Warren Hastings, who had been patiently ignoring Hicky’s maliciousness, was terribly annoyed and booked a case against him. He was asked to provide a bail of Rs 8,000. He was charged for defamation and was awarded one year’s imprisonment and a fine of Rs 2000. Hastings was given Rs 500 as damages which he waived. Hicky was jailed but strangely his Gazette continued to appear with its usual defiant tone, vigour and sarcasm. Hastings brought four fresh cases against him and his types and equipment were seized. Thus the Bengal Gazette unceremoniously, but notoriously, passed into oblivion, but to take the place of India’s first newspaper in history. It barely lived for two years.

It was customary in those days to deport back home i.e. England such inconvenient and annoying Britishers but strangely it was not done so in case of Hicky, apparently because his writings had the backing of a powerful group in the administration. There was a lot of in-fighting in the Governor General’s Council, the leader of one faction being Philip Francis, who had nursed a secret desire to be the Governor General himself. Hicky’s Gazette was finally suppressed in 1782, after Philip Francis decided to leave India.

Though it was an Englishman who published the first newspaper on Indian soil, it could hardly be termed as an Indian newspaper as it was predominently an alien product. But, ironically, ultimately it turned out to be one of the benefits of the British Raj.

Journalism in India had come to stay and progress. The people, including the administration and Hastings had come to realise the power and influence of the pen through the Press. A crop of newspapers erupted. The Bengal Journal, the Oriental Magazine and the Calcutta Chronicle started publication from Calcutta. The Madras Courier, the Harkaru, the Madras Gazette, the Bombay Herald and the Bombay Gazette made their debut from Chennai and Mumbai, respectively. Gradually censorship and Government’s repression followed.
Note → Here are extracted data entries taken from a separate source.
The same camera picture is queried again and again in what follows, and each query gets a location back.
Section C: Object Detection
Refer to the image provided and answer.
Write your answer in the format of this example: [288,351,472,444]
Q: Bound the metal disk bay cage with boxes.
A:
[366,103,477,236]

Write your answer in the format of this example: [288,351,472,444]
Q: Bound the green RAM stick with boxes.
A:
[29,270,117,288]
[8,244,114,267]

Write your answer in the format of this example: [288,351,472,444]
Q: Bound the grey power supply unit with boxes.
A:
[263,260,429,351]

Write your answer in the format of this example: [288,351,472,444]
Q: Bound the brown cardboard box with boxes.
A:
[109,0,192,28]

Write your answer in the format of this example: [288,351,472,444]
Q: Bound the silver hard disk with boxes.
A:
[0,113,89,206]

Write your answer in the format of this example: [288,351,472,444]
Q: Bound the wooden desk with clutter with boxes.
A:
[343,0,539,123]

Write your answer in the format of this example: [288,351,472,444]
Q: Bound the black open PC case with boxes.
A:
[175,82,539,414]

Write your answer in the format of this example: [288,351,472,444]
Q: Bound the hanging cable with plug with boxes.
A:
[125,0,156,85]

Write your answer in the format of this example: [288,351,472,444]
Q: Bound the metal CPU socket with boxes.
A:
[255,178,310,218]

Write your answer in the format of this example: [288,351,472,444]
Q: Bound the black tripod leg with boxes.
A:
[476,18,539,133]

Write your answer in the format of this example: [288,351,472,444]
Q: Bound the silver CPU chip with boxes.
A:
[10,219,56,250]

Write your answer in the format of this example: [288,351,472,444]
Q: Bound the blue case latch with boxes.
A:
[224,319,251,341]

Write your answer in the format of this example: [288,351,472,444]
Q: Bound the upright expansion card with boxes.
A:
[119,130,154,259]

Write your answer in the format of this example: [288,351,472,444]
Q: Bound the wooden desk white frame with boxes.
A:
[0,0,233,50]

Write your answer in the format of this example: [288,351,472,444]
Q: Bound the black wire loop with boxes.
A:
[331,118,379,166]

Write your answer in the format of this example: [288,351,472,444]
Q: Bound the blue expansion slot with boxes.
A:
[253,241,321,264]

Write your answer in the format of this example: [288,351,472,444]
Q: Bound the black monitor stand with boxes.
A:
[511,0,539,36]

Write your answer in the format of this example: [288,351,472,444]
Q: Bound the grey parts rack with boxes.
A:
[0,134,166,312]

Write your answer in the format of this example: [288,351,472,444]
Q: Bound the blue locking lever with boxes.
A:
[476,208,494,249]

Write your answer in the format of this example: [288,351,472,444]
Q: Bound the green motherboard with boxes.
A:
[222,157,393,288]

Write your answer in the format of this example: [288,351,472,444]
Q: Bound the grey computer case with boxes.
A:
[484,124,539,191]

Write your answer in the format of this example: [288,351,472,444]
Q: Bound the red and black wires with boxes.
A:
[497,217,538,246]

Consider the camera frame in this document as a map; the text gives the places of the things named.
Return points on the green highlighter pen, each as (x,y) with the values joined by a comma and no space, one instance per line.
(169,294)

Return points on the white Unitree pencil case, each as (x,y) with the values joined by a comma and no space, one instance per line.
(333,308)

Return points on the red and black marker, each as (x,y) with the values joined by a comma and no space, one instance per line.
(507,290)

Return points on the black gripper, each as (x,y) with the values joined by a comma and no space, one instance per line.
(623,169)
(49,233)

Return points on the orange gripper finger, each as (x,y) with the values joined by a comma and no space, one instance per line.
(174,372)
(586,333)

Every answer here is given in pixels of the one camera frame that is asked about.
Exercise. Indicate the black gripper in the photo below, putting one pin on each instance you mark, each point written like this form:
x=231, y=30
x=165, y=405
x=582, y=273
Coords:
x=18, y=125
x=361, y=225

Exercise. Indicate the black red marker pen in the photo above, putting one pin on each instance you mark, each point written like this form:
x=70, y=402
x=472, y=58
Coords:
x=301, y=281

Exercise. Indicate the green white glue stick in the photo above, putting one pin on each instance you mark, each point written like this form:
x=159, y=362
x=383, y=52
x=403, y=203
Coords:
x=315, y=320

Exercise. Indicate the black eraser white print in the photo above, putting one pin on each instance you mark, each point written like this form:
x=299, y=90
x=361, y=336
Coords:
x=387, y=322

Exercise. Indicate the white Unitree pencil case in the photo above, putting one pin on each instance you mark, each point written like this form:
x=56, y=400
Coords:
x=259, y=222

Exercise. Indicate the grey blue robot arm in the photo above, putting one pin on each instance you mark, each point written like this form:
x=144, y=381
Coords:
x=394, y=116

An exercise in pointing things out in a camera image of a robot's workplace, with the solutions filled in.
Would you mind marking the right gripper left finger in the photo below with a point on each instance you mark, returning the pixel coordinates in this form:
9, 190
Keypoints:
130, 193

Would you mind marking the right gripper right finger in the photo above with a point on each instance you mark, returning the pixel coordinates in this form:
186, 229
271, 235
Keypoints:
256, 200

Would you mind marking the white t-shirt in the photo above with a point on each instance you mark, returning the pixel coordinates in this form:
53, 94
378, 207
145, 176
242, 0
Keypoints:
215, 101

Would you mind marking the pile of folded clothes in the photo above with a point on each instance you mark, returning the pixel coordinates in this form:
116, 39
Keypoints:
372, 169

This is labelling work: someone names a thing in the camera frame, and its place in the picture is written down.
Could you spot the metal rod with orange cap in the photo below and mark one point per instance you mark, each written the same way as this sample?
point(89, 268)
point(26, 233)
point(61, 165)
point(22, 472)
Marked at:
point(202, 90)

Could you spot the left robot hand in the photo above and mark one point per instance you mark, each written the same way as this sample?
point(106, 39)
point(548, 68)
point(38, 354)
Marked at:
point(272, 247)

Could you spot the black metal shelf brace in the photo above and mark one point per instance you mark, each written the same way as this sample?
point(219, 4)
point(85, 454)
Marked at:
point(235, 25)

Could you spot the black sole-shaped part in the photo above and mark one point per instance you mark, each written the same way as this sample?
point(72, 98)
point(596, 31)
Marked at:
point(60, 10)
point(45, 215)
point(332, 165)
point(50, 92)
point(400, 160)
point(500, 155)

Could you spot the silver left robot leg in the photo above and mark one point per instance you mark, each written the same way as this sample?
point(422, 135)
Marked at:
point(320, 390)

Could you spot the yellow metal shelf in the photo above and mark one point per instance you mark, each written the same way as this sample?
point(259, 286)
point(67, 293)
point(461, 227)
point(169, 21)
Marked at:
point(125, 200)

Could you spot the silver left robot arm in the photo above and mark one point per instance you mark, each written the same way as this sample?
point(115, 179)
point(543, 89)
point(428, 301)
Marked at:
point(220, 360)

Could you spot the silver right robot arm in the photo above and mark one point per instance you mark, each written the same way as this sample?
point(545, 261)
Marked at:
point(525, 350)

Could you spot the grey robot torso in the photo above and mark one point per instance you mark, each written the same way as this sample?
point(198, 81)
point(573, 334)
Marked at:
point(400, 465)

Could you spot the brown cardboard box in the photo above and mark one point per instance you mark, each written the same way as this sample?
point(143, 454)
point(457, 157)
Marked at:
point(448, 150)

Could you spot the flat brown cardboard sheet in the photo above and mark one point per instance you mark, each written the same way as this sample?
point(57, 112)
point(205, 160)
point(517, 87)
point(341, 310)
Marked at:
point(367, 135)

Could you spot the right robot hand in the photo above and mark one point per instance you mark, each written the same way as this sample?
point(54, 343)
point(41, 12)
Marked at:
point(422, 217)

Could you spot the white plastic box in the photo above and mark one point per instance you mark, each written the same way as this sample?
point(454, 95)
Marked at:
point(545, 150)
Doubtless, James Augustus Hicky started the first India’s newspaper. But considering the malicious contents of his Gazette, he is definitely not in the least, entitled to be termed as father of Indian journalism. He was only the first in long line of Anglo-Indian newspapers. It is to the stalwart Raja Ram Mohan Roy, to whom goes the credit of being called the Father of Indian Journalism.